Par exception, le maître d’ouvrage n’a pas à supporter cette charge lorsque le maître d’œuvre a commis une faute, et peut lui en demander réparation dans deux cas de figure (CE, 20 déc. 2017, Cté d'agglomération du Grand Troyes, n°401747) :
- D’une part, « lorsque la nécessité de procéder à ces travaux n'est apparue que postérieurement à la passation du marché, en raison d'une mauvaise évaluation initiale par le maître d'œuvre, et qu'il établit qu'il aurait renoncé à son projet de construction ou modifié celui-ci s'il en avait été avisé en temps utile » ;
- D’autre part, « lorsque, en raison d'une faute du maître d'œuvre dans la conception de l'ouvrage ou dans le suivi de travaux, le montant de l'ensemble des travaux qui ont été indispensables à la réalisation de l'ouvrage dans les règles de l'art est supérieur au coût qui aurait dû être celui de l'ouvrage si le maître d'œuvre n'avait commis aucune faute, à hauteur de la différence entre ces deux montants ».
Cette charge, qui constitue « une créance contractuelle, née de l'exécution du marché de maîtrise d'œuvre, doit être inscrite dans le décompte de ce marché. » .Quand bien même le décompte général du marché serait devenu définitif, cette circonstance ne fait pas obstacle à la recevabilité de conclusions d’appel en garantie du maître d’ouvrage sur le fondement d’une telle créance contractuelle.
En l’espèce, la métropole de Lyon a imputé au débit du décompte le coût de la reprise des malfaçons affectant d’une part l’isolation phonique, et d’autre part le processus épuratoire de l'ouvrage.
S’agissant des malfaçons affectant l’isolation phonique, la CAA constate que le maître d’oeuvre dans l’établissement des documents du marché, n’a pas assez été précise dans les indications apportées aux entreprises cotraitantes et relatives au traitement acoustique.
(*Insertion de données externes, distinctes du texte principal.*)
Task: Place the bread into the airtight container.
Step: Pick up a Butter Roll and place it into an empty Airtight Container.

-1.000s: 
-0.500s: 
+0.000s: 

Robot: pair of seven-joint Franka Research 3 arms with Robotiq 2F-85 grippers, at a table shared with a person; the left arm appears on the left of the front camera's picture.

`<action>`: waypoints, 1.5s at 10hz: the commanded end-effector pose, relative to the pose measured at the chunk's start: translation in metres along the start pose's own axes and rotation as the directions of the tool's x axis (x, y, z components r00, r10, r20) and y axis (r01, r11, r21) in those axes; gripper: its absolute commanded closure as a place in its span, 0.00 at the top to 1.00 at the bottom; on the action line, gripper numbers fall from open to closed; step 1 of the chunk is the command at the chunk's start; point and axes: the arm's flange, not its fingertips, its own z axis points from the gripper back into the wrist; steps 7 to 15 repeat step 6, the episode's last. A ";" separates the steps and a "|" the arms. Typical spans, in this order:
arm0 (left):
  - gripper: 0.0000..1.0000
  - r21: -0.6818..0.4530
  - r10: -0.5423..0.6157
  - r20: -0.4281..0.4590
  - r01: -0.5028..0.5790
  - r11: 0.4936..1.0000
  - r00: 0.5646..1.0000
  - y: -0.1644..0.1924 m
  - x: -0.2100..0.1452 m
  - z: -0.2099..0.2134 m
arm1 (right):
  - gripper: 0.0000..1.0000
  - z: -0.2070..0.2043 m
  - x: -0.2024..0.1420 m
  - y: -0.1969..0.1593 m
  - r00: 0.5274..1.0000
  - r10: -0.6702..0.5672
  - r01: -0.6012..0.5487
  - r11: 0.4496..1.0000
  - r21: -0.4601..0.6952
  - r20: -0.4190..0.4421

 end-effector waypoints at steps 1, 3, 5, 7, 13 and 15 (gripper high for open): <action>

Elle juge par conséquent, que la société n’a pas rempli sa mission de conception de l’ouvrage telle que définie dans le marché de maîtrise d’œuvre. Par conséquent, « le maître de l'ouvrage était fondé à inscrire au débit de son décompte le coût des travaux indispensables à la réalisation d'un ouvrage conforme aux stipulations du marché ».
S’agissant des malfaçons affectant le processus épuratoire de l'ouvrage, le juge administratif indique que la mission du maître d’œuvre ne comportait pas « la vérification de la validité des données prévisionnelles fournies par le maître de l'ouvrage », et qu’elle n’est pas responsable de la non-conformité des effluents effectivement reçus par la station. En l’absence de faute dans la conception de l’ouvrage commise par le maître d’œuvre, le coût de ces travaux supplémentaires ne peut être inscrit au débit du décompte général.
La CAA relève enfin que la métropole aurait pu rechercher la responsabilité contractuelle de la personne chargée de la mission normalisée « Plans d'exécution », puisqu’elle avait émis des réserves concernant ces malfaçons. Or, cette mission n’incombait pas à la société appelante.